Your copy of the data should match it exactly, leaving out only the pictures.

※ ※ ※

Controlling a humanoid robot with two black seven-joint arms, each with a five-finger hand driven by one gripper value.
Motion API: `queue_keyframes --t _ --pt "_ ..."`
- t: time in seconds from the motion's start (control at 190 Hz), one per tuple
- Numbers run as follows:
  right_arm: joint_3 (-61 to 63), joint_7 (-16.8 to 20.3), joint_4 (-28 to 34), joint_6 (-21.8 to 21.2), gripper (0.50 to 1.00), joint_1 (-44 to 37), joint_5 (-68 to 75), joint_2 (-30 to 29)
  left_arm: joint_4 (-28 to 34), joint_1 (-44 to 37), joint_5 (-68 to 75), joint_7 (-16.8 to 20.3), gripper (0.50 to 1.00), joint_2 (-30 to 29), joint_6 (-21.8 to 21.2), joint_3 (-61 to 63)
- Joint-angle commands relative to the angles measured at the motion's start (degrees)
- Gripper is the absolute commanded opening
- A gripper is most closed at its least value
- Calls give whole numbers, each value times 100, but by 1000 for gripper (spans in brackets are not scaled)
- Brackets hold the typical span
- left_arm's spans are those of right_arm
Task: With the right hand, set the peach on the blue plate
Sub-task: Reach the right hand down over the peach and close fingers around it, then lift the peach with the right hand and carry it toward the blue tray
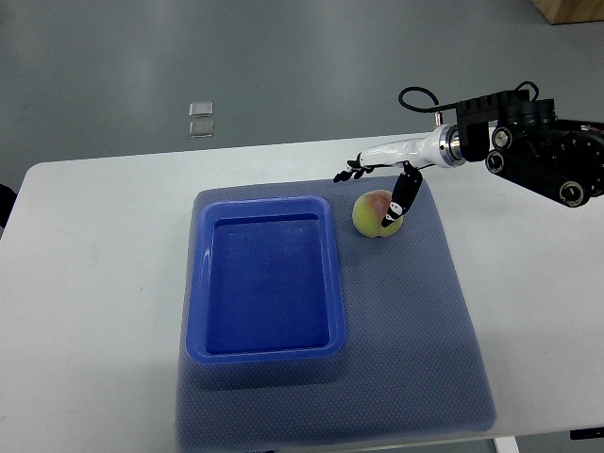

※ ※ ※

• Result for this task
Controlling a humanoid robot with two black seven-joint arms, each with a five-finger hand driven by one gripper value.
Motion API: `queue_keyframes --t _ --pt "_ ..."`
- t: time in seconds from the motion's start (control at 190 Hz), one per tuple
- Numbers run as follows:
  right_arm: joint_3 (-61 to 63), joint_7 (-16.8 to 20.3), joint_4 (-28 to 34), joint_6 (-21.8 to 21.2), gripper (0.50 to 1.00), joint_1 (-44 to 37), joint_5 (-68 to 75), joint_2 (-30 to 29)
  left_arm: joint_4 (-28 to 34), joint_1 (-44 to 37), joint_5 (-68 to 75), joint_7 (-16.8 to 20.3), gripper (0.50 to 1.00), joint_2 (-30 to 29), joint_6 (-21.8 to 21.2), joint_3 (-61 to 63)
- Joint-angle commands relative to the angles measured at the motion's start (degrees)
- Gripper is the absolute commanded opening
- A gripper is most closed at its least value
- Calls give whole numbers, each value times 100, but by 1000 for gripper (spans in brackets are not scaled)
- Brackets hold the typical span
- left_arm's spans are those of right_arm
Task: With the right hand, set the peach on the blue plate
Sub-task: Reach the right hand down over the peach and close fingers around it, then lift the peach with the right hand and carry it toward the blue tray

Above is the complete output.